The DevOps movement has already consumed the functions of classic operations teams. Engineering-related security functions are next on the list. Continuous integration and delivery is increasingly becoming a reality, with features being shipped fast and frequently. Engineering teams can keep up with application security in a rapid delivery environment by taking back control of their security posture. We built StackHawk for engineers instead of traditional security teams. The ability to find and fix security bugs pre-production, by the engineers who wrote the code, will speed innovation and improve a company’s security.
From monitoring capabilities to pipeline and test automation, engineers have more power than ever to use software that supports the mission at hand. This drives the trend of software that is built end-user first, rather than for executives making top-down purchase decisions. This is a good thing, as incentives are better aligned to create software that helps employees do their best work. Companies focused on product-led growth, as coined by OpenView, will be the winners in B2B software moving forward.
We are building StackHawk to give software engineers the capability to find and fix security bugs themselves.’’
How are you applying these trends in your work in the year ahead?
We are building StackHawk to give software engineers the capability to find and fix security bugs themselves. Modern engineering teams are fully equipped to fix security bugs in the same way that they would fix a user interface bug, but the tooling out there does not make it simple. We are empowering developers to confidently deploy quality code and minimize security risks.

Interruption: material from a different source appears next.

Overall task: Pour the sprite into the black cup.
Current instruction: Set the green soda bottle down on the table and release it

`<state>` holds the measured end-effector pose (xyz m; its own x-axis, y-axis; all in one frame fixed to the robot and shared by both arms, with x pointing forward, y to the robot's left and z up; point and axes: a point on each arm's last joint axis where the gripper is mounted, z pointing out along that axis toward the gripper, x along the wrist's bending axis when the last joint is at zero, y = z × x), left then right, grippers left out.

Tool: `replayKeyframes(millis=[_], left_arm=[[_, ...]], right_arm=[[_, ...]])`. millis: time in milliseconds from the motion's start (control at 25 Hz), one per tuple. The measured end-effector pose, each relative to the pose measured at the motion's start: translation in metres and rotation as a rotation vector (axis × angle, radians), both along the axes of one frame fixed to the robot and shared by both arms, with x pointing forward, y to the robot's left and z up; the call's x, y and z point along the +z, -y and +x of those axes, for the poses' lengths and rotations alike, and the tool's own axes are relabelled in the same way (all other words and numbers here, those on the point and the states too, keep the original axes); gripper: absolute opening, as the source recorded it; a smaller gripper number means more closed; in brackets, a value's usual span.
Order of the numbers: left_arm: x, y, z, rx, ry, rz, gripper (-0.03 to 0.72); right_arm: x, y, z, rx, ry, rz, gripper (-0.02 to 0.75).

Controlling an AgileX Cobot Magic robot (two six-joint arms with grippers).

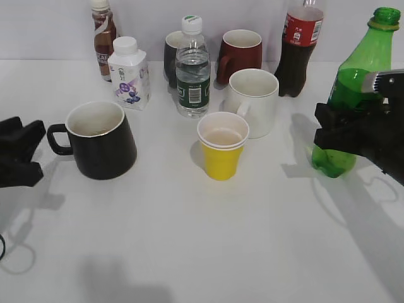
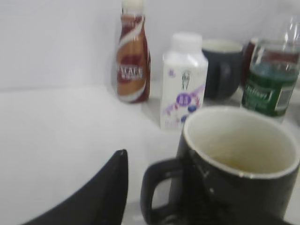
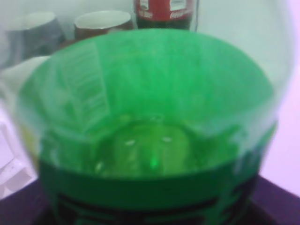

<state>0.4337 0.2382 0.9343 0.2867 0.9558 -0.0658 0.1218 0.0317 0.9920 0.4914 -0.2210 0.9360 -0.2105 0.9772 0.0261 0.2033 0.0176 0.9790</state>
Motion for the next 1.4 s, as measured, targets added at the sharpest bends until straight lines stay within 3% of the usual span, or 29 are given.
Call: replayKeyframes(millis=[200,600,920,1200,1400], left_arm=[[0.013,-0.002,-0.006,0.0,0.059,-0.02,0.308],[0.025,0.002,-0.011,-0.057,0.125,-0.023,0.308],[0.025,0.005,-0.012,-0.095,0.129,-0.011,0.308],[0.025,0.005,-0.013,-0.101,0.13,-0.009,0.308],[0.025,0.005,-0.013,-0.101,0.117,-0.004,0.308]], right_arm=[[0.001,0.0,0.001,-0.002,0.023,0.004,0.458],[0.001,-0.006,-0.001,0.069,0.032,-0.022,0.463],[0.008,-0.006,0.0,0.073,0.102,-0.011,0.535],[0.009,-0.006,0.0,0.074,0.112,-0.01,0.549],[0.018,-0.007,0.0,0.074,0.201,0.011,0.625]])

In addition, nearly every product with the word “security” as part of its value proposition is marketed and sold to CISOs at Fortune 2000 companies. Our product discussions are centered around the developer as the user. We encourage our software engineers to advocate for tooling that supports their workflow and improves efficiency.
Alan Curtis, CEO of Radar Relay, said in 2020, he will be busy identifying blockchain use cases and finding learning opportunities. In the near future, he believes Fortune 500 companies will make greater use of the decentralized ledger.
What are the top tech trends you’re watching in 2020?
We’re watching blockchain trends. Over the past few years, $23 billion of capital has poured into our industry. We’re going through one of the largest A/B tests the technology world has ever seen. Every blockchain company around the world, including ours, is hard at work identifying use cases, building applications and learning. Looking ahead to 2020, I think we’ll continue to see more viral, breakout consumer use cases and a few Fortune 500 companies using blockchain in critical ways.
We’re going through one of the largest A/B tests the technology world has ever seen.’’
How are you applying these trends in your work in the year ahead?
In order to keep up over the last two years, we’ve built three products: a peer-to-peer exchange, a new payment rail and a blockchain NodeOps platform. Each product focuses on low-level infrastructure and scaffolding, the “train tracks” of our frontier industry.